Ao poder secreto do jejum e da oração, acrescentem também o do silêncio. Já dissemos isso antes, mas agora é mais valioso do que nunca. É tudo menos silêncio cúmplice e conivente com o mal e com quem o provoca, mas sim a capacidade de peneirar ou destilar em pureza a palavra-ponte que constrói a esperança, a solidariedade, a paz.

 

O comentário é de Tonio Dell'Olio, presidente da Pro Civitate Christiana, publicado por Mosaico di Pace, 03-03-2022. A tradução é de Luisa Rabolini.

 

Silêncio como força do arado que lavra a terra para novas semeaduras e assim deixa aflorar razões e motivos que você não sabia que estava escondendo, estavam enterradas e agora você as reencontra.
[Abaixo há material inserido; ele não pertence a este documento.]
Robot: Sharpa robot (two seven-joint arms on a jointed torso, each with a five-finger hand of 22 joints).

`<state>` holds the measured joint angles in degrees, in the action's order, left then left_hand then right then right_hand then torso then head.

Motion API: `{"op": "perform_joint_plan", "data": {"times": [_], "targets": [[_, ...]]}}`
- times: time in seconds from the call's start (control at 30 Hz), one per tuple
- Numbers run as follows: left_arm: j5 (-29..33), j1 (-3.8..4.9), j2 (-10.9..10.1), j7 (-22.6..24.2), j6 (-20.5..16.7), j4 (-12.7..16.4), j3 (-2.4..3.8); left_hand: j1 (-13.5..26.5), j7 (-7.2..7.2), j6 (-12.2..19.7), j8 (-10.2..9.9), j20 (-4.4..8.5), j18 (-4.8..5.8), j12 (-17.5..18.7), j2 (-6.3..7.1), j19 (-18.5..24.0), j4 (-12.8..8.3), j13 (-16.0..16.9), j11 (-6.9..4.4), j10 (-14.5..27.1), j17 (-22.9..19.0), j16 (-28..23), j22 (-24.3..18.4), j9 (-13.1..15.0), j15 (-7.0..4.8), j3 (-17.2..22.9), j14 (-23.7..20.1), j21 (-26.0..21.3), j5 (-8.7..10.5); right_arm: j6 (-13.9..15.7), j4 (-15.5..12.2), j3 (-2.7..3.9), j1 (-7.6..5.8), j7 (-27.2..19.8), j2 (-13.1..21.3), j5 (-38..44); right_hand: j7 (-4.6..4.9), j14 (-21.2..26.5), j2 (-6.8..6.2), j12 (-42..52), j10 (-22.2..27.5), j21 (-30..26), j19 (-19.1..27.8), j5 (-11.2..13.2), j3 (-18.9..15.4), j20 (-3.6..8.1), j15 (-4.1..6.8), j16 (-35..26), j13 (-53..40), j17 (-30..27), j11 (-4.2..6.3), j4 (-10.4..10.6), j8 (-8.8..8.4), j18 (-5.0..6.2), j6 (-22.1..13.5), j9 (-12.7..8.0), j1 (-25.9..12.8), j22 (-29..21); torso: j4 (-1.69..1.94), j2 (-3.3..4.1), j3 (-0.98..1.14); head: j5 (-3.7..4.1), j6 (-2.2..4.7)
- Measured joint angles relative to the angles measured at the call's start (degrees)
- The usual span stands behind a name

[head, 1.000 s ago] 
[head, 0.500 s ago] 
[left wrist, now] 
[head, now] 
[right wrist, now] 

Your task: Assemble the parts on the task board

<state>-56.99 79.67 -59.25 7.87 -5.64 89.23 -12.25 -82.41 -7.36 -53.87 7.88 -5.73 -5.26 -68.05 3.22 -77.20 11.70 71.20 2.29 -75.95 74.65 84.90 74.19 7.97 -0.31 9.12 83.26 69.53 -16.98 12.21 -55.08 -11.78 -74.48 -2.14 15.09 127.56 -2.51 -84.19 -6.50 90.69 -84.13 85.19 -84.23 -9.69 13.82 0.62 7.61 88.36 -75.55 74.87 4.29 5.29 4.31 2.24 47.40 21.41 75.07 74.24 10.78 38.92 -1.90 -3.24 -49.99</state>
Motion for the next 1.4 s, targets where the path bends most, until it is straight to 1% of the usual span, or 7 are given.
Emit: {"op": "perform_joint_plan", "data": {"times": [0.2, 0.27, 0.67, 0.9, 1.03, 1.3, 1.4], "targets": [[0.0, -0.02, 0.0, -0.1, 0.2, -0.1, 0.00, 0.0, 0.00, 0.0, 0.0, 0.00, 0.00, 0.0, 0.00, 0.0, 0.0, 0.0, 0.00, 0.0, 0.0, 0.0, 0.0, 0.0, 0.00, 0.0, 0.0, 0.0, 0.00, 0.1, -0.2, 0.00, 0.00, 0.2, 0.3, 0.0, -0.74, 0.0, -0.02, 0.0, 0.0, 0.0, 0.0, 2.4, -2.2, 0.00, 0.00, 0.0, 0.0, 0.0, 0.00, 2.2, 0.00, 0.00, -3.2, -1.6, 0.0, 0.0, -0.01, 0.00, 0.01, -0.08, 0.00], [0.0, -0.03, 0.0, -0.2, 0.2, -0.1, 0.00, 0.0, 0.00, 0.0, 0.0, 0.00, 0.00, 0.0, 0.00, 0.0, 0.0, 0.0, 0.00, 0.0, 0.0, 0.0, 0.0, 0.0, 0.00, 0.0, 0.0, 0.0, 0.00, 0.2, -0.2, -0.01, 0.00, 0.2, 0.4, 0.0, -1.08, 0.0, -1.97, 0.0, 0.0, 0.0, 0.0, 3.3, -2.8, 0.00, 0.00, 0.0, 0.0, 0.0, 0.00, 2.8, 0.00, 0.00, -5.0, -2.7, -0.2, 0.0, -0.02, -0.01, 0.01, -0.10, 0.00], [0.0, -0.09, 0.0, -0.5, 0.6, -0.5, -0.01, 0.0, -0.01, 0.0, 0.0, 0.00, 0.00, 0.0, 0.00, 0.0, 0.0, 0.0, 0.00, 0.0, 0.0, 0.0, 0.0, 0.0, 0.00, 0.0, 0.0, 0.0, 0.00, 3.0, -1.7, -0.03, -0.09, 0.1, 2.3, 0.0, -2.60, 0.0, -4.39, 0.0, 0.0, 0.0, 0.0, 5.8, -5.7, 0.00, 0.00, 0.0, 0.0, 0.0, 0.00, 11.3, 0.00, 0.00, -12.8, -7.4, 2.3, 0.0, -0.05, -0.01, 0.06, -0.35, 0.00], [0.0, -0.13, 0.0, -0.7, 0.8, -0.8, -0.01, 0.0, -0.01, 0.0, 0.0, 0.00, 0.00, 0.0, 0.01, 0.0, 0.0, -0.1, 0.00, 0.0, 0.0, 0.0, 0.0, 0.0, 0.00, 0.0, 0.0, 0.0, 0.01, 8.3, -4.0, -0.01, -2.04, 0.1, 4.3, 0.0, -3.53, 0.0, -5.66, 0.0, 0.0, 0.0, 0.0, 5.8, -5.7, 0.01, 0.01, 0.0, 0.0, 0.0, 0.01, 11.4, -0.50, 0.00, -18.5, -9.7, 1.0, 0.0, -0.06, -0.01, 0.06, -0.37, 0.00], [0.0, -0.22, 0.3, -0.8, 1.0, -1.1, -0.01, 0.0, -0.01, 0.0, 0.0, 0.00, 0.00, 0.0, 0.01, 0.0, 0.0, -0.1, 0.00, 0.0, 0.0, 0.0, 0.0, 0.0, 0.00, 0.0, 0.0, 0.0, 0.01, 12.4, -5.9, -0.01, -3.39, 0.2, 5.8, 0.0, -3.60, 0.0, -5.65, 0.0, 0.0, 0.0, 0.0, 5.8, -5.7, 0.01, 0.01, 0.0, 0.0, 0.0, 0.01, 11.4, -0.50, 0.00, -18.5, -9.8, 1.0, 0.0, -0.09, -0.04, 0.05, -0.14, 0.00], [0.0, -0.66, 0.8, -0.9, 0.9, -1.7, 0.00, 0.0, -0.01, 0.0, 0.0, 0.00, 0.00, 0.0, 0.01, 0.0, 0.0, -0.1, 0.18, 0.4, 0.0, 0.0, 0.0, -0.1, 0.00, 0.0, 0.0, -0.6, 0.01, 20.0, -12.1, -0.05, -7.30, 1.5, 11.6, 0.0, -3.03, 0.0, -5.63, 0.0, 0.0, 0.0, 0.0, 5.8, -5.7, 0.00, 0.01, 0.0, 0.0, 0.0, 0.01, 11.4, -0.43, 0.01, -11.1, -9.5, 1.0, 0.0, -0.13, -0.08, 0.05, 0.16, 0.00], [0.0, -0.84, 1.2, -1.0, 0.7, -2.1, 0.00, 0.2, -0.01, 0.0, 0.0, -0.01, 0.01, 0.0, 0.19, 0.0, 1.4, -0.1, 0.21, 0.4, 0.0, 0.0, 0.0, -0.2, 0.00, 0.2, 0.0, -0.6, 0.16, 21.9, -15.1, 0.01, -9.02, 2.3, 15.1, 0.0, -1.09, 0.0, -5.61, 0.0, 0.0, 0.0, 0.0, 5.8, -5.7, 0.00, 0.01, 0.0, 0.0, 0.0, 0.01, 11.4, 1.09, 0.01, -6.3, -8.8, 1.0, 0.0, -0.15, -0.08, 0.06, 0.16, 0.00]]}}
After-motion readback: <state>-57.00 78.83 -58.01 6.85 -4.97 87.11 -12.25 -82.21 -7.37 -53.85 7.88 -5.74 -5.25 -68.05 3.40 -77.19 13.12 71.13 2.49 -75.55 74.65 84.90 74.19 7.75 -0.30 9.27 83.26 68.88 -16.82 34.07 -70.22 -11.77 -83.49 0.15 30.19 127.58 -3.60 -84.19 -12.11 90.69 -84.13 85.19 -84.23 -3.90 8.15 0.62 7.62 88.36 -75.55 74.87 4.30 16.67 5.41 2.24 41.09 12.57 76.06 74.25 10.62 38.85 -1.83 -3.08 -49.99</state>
As vítimas não precisam de mais uma palavra de morte ou de retóricas que orientem para a resignação ou de xingamentos que incitem ao ódio aumentando seu peso específico, desumanizando o irmão disfarçado de lobo, injetando mais veneno nas veias da história e da geografia.

 

Como era previsível, hoje em dia estão na moda os virologistas da guerra que em todos os bares da rede, da TV e da rua, expõem a receita da vacina da violência para combater a própria violência. Melhor o silêncio. De verdadeira compaixão e de profunda amizade. Com todas as vítimas. Melhor a ausência de palavras que deixa espaço a gestos geradores porque, mais uma vez, é verdade que "quando os ramos brigam entre si, as raízes se abraçam".